▶ _TASK_
Only the lines from the one containing "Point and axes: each" through the last line of the material should be returned, each exactly as it stands.

▶ _PROVIDED MATERIAL_

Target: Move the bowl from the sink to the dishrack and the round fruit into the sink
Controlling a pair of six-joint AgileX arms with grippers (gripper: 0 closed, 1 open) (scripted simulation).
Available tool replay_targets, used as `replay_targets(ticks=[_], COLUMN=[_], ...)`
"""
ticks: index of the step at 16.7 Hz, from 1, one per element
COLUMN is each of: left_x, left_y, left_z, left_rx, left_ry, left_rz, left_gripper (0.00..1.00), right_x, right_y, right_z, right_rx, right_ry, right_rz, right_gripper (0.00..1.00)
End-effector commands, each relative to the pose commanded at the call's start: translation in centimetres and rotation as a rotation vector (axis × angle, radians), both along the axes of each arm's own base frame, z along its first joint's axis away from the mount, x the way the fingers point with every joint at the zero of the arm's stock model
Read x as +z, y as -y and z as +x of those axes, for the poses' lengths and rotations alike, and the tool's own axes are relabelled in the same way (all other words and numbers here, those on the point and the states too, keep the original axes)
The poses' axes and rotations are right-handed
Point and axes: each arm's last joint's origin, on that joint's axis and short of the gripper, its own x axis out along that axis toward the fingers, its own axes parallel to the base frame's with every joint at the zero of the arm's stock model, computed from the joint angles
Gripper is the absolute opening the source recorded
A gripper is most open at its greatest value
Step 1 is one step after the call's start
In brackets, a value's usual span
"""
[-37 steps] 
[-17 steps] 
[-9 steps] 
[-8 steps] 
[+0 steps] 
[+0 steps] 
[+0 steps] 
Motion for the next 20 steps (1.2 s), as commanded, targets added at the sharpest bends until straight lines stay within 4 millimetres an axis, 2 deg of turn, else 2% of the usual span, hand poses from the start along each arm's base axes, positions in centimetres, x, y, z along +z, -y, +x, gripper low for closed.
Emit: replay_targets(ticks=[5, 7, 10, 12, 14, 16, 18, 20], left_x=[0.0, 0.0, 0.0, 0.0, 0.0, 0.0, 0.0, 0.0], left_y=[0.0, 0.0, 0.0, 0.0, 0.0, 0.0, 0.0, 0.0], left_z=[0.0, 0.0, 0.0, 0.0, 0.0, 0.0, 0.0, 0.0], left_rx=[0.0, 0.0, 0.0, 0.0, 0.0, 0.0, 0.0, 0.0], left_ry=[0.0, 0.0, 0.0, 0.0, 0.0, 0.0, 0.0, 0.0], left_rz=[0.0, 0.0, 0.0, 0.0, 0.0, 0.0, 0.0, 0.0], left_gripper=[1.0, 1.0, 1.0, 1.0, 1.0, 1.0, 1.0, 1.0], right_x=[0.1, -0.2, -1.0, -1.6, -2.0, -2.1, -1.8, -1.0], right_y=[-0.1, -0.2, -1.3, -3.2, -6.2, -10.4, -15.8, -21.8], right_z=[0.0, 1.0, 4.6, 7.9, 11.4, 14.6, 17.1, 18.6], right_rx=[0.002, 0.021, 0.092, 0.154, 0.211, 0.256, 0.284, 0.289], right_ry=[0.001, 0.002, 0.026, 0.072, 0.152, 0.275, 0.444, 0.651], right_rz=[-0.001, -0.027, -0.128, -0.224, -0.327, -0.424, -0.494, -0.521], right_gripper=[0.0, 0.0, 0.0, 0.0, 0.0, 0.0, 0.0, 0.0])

▶ _SOLVED PROBLEM_
Point and axes: each arm's last joint's origin, on that joint's axis and short of the gripper, its own x axis out along that axis toward the fingers, its own axes parallel to the base frame's with every joint at the zero of the arm's stock model, computed from the joint angles
Gripper is the absolute opening the source recorded
A gripper is most open at its greatest value
Step 1 is one step after the call's start
In brackets, a value's usual span
"""
[-37 steps] 
[-17 steps] 
[-9 steps] 
[-8 steps] 
[+0 steps] 
[+0 steps] 
[+0 steps] 
Motion for the next 20 steps (1.2 s), as commanded, targets added at the sharpest bends until straight lines stay within 4 millimetres an axis, 2 deg of turn, else 2% of the usual span, hand poses from the start along each arm's base axes, positions in centimetres, x, y, z along +z, -y, +x, gripper low for closed.
Emit: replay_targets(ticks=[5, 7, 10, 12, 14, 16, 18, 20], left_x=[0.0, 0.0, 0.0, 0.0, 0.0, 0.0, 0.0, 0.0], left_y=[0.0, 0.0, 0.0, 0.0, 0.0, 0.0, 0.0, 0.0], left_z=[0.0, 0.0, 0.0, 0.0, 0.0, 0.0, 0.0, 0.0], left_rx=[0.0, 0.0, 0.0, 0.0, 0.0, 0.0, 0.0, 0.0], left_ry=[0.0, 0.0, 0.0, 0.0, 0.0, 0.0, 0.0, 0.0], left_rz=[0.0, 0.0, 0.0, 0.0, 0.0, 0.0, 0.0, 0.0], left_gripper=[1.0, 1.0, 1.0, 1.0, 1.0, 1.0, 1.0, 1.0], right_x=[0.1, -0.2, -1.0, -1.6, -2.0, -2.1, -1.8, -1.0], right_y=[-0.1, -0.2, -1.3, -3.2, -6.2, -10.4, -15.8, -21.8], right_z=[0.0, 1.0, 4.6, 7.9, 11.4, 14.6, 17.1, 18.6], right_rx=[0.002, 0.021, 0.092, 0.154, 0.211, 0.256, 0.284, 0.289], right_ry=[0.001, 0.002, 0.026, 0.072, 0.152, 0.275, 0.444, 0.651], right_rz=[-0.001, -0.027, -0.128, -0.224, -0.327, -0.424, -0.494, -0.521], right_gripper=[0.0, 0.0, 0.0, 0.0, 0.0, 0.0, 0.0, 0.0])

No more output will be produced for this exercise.